Efficient Candidate-Free R-S Set Similarity Joins with Filter-and-Verification Trees on MapReduce
Yuhong Feng, Fangcao Jian, Yixuan Cao, Xiaobin Jian, Jia Wang, Haiyue Feng, Chunyan Miao
TL;DR
The paper tackles the scalability bottleneck of exact R-S set similarity joins by eliminating candidate generation through a candidate-free framework built on filter-and-verification trees (FVT) and its Linear variant (LFVT). It introduces single-stage CF-RS-Join algorithms and distributed MR-CF-RS-Join variants that perform filtering and verification concurrently in memory, augmented by load-aware data partitioning and dynamic-programming-based partitioning. The approach yields significant performance gains over state-of-the-art baselines across seven real-world datasets, including substantial reductions in I/O, memory, and disk usage.
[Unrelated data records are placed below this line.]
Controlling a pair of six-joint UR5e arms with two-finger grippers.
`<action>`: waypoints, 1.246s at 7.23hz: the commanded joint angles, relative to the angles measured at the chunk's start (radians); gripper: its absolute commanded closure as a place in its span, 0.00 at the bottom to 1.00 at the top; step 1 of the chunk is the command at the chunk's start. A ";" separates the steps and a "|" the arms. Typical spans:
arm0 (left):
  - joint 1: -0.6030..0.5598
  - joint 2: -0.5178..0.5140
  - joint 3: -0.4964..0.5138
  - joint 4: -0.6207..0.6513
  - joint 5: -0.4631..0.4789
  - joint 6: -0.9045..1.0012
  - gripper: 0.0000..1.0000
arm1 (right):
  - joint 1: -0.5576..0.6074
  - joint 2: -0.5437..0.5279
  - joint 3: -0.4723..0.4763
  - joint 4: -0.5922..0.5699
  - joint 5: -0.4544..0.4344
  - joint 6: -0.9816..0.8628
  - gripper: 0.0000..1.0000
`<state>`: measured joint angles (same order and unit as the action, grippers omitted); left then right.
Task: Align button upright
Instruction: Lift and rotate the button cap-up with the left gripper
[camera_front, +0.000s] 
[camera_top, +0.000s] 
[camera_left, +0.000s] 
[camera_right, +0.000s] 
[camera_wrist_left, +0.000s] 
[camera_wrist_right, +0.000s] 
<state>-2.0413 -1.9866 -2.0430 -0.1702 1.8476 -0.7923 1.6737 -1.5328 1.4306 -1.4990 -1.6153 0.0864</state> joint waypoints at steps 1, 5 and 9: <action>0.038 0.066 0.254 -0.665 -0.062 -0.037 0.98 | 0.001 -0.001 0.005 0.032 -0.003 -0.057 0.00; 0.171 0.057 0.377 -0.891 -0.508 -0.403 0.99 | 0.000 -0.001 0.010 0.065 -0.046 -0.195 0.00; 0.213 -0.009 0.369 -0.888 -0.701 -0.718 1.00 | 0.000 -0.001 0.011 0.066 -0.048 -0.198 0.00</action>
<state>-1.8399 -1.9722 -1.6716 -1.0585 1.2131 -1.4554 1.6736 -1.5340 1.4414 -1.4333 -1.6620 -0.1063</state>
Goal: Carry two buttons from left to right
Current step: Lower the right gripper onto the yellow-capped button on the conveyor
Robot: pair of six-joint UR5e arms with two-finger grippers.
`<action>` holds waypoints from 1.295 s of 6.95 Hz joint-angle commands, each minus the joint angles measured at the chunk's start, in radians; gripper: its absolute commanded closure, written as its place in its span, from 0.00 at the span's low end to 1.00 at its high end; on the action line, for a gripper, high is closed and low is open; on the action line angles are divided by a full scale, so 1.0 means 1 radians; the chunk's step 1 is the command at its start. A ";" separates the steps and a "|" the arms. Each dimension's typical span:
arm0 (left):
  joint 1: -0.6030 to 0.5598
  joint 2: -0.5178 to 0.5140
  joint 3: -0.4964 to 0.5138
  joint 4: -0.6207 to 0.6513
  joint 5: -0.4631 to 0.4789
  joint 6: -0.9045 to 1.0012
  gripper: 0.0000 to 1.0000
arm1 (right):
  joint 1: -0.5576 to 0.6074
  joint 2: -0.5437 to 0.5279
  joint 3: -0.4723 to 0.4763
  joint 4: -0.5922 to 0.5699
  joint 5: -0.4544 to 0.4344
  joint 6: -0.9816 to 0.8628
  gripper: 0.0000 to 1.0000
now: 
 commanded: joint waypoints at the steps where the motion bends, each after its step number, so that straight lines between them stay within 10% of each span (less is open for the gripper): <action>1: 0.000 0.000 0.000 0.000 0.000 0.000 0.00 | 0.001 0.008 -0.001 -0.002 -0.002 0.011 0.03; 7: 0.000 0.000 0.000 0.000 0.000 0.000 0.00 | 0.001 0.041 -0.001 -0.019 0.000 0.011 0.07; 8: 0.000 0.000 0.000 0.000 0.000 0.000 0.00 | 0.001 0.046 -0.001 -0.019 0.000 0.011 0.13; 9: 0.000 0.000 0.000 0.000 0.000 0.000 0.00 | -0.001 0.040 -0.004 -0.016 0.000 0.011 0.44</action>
This work enables scalable exact R-S joins on large datasets and provides a practical MapReduce solution with strong data- and cluster-scale efficiency.
Abstract
Given two different collections of sets R and S, the exact R-S set similarity join (R-S Join) finds all set pairs with similarity no less than a given threshold, which has widespread applications. Existing algorithms accelerate large-scale R-S Joins using a two-stage filter-and-verification framework along with the parallel and distributed MapReduce framework, however, they suffer from excessive candidate set pairs (candidates), leading to significant I/O and verification overhead. This paper proposes novel candidate-free R-S Join (CF-RS-Join) algorithms that integrate filtering and verification into a single stage through the filter-and-verification tree (FVT) and its linear variant (LFVT). First, CF-RS-Join with FVT (CF-RS-Join/FVT) is proposed to leverage an innovative FVT structure that compresses elements and associated sets in memory, enabling single-stage processing that eliminates candidate generation, enables fast lookups, and reduces database scans. Correctness proofs are provided. Second, CF-RS-Join with LFVT (CF-RS-Join/LFVT) is proposed to exploit a more compact Linear FVT, which compresses non-branching paths into single nodes and stores them in linear arrays for optimized traversal. Third, MR-CF-RS-Join/FVT and MR-CF-RS-Join/LFVT are proposed to extend our approaches using MapReduce for parallel processing. Extensive experiments have been conducted on the proposed algorithms against state-of-the-art (SOTA) baselines in terms of execution time, scalability, memory usage, and disk usage. The results show that MR-CF-RS-Join/LFVT outperforms the runner-up by up to 1.37x-15.78x on 7 real-world datasets.